Unlike a solid embolus, an air embolus by definition has properties of gas, such as diffusion and resorption. We believe that the intrinsic properties of gas suggest that the resolution of an air embolus and subsequent reperfusion could be expected to occur in a more timely manner when compared to the typical acute ischemic stroke, in which reperfusion is dependent on the resolution of the solid obstruction.

In addition to neuroprotective benefits during reperfusion, 1 article suggests that intra-ischemic cooling reduces infarct size under animal models.[9] This article further suggests that tissue salvage is commonly achieved when hypothermia is initiated within 60 minutes of stroke onset and less effective when cooling is delayed.

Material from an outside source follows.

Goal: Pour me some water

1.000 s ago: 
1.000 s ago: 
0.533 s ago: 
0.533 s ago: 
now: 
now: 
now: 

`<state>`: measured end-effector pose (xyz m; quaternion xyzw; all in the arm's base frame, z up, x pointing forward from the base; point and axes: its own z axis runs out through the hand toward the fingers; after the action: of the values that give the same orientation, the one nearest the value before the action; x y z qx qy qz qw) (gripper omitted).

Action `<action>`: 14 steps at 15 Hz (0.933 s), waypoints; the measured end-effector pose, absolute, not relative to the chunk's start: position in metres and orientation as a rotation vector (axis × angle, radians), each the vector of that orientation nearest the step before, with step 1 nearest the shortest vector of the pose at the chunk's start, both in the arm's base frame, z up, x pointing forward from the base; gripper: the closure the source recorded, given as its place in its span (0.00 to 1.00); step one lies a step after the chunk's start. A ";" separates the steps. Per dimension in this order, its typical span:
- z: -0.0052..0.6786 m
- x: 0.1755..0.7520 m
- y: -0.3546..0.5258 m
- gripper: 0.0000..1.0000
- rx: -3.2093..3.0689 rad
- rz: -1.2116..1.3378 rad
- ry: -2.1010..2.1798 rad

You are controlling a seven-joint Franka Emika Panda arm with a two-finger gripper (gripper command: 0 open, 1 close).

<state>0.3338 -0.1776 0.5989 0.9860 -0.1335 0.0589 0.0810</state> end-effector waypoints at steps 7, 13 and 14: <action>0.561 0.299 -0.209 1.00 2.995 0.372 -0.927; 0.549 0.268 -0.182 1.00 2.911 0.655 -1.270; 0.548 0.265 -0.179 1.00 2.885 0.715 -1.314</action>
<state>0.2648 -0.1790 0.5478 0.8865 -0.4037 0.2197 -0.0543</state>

There have also been other case reports of air embolism treated with therapeutic hypothermia.[14-16] In those cases, the patients were under cardiopulmonary bypass and had air inadvertently introduced into the vasculature. Consistently, their patients received suction to remove the air mechanically from the vasculature as well as cardiac massage to expel air in 1 case.[16] The patients were then cooled using cardiopulmonary bypass respectively to 22°C for 1 hour, 24°C for 40 minutes, and 20°C for about 10 minutes.

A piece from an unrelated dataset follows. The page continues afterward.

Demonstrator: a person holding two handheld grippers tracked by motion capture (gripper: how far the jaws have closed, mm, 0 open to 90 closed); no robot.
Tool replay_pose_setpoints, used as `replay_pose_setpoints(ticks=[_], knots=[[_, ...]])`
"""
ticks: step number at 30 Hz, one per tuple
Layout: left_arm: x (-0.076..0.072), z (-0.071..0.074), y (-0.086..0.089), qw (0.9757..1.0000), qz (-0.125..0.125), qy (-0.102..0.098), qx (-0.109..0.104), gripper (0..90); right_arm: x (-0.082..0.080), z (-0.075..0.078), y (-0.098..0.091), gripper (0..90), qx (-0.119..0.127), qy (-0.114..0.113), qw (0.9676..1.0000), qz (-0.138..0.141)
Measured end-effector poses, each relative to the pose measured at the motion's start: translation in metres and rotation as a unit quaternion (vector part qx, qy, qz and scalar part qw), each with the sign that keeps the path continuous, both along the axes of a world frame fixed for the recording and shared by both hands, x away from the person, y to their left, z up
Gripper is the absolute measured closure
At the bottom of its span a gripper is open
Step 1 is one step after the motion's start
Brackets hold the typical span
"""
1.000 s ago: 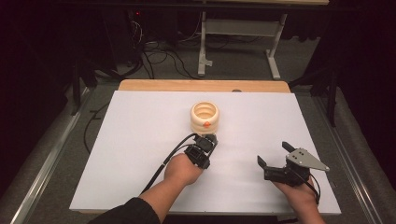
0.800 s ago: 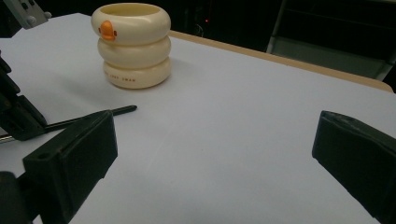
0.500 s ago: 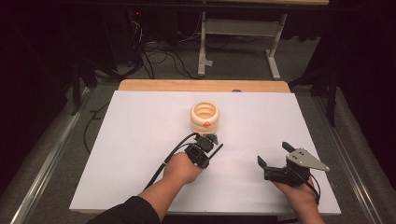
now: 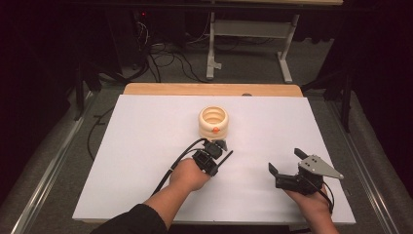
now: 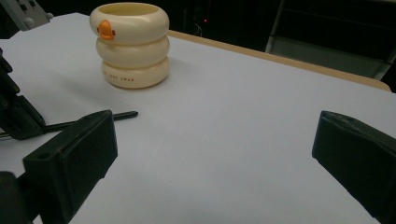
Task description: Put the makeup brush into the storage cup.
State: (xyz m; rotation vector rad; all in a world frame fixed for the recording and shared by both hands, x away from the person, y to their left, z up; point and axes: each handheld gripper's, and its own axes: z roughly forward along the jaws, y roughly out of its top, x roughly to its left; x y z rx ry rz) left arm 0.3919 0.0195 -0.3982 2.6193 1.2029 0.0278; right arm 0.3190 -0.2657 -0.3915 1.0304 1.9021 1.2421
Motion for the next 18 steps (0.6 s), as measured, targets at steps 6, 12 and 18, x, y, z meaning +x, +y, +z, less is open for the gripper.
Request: replay_pose_setpoints(ticks=[6,12,18], knots=[[0.0016,-0.0004,0.0031,0.9999,-0.006,0.003,-0.012,82.8,0.0001,-0.0007,0.0001,1.6,0.004,0.003,1.0000,-0.001],[0.0020,0.0001,0.0051,0.9998,-0.016,0.003,-0.015,83.1,0.0006,-0.0010,-0.0003,1.6,0.000,0.001,1.0000,0.000],[0.0011,0.0024,0.0080,0.9994,-0.027,-0.006,-0.019,83.2,0.0001,-0.0011,-0.0003,1.6,0.001,0.001,1.0000,-0.001]])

Although all 3 cases went on to describe favorable neurological outcomes in their patients, there was no radiological evidence, unlike our current case, to indicate that their patients sustained cerebral air embolisms initially, and there was also no clinical evidence that their patients sustained acute neurological compromise since the patients were not alert and were not examined. One can only infer in their cases that therapeutic hypothermia improved neurological outcomes by assuming that there was neurological compromise in the first place. Furthermore, their patients received mechanical air removal prior to therapeutic hypothermia. Therefore, it is uncertain if the favorable neurological outcomes should be attributed to the mechanical air removal or to the therapeutic hypothermia, assuming that there was in fact air embolism remaining following mechanical air removal.

In contrast, the current case describes a symptomatic patient presenting with an acute cerebral air embolism diagnosed clinically by exam and radiologically by CT, in which therapeutic hypothermia is the only primary intervention.